[v1.8.0] Local and global state swapped between two nodes

Could you copy the dbs and then take the following steps, noting if anything changes about the global/local states:

  1. One after the other run the RO nodes with -reset-deltas.

  2. Run with STRECHECKDBEVERY=1s to check/fix db and recalculate meta.

2 Likes

Hi @imsodin,

I took the following steps:

  1. Shutdown devA, devB, devC
  2. Copied databases
  3. Started devC with -reset-deltas

All folders show like this: image

  1. Started devB with -reset-deltas

The affected folder showed 2.814 local and 2.814 global files as state for some seconds and then showed the error state printed above (2.838 g, 2.814 l)

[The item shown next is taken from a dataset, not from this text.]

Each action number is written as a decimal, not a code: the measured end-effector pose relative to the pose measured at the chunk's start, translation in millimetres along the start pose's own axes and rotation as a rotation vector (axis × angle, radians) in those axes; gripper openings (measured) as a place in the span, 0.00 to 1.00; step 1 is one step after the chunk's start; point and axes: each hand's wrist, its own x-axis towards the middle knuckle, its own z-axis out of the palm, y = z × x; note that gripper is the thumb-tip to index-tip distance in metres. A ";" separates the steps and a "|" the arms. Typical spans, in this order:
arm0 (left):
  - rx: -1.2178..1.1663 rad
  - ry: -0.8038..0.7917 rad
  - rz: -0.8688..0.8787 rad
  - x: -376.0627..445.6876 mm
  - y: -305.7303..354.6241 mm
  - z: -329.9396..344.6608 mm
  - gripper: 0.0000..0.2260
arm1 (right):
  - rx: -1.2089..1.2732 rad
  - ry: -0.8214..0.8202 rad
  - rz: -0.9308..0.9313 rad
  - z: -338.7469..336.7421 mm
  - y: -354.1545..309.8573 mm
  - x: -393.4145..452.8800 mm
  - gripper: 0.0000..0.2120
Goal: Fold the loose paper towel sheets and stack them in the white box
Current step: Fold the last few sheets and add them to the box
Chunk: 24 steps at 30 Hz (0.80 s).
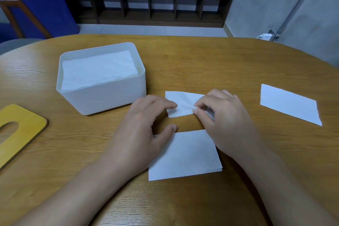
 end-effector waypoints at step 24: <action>-0.509 0.117 -0.244 -5.4 23.4 -41.3 0.15 | 0.853 0.019 0.204 -50.8 -14.9 -24.6 0.07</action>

devC shows 2.814 g, 2.838 l (still error state like in the inital post)

  1. Started devA with -reset-deltas

It still shows 2.814 g, 2.814 l (like in initial post)

  1. Stopped devA.

  2. Put “export STRECHECKDBEVERY=1s” in front of Syncthing start on devB, devC.

  3. Restarted devC. No change in g/l accountings. Log showed “Stored folder metadata for “…” is 442376h9m21.825384227s old; recalculating” lines.

  4. Restarted devB. No change in g/l accountings. Log showed “Stored folder metadata for “…” is 442376h11m5.898206352s old; recalculating” lines.

  5. All in all, the problem persists.

Do you need the database copies?

Foot notes:

  • On all devices, I saw the line “Reinitializing delta index IDs” coming up in the log after starting with the command line switch.

Hmm I don’t know how to go from here but the outcome of syncing seems still fine. Just the report looks strange on the UI.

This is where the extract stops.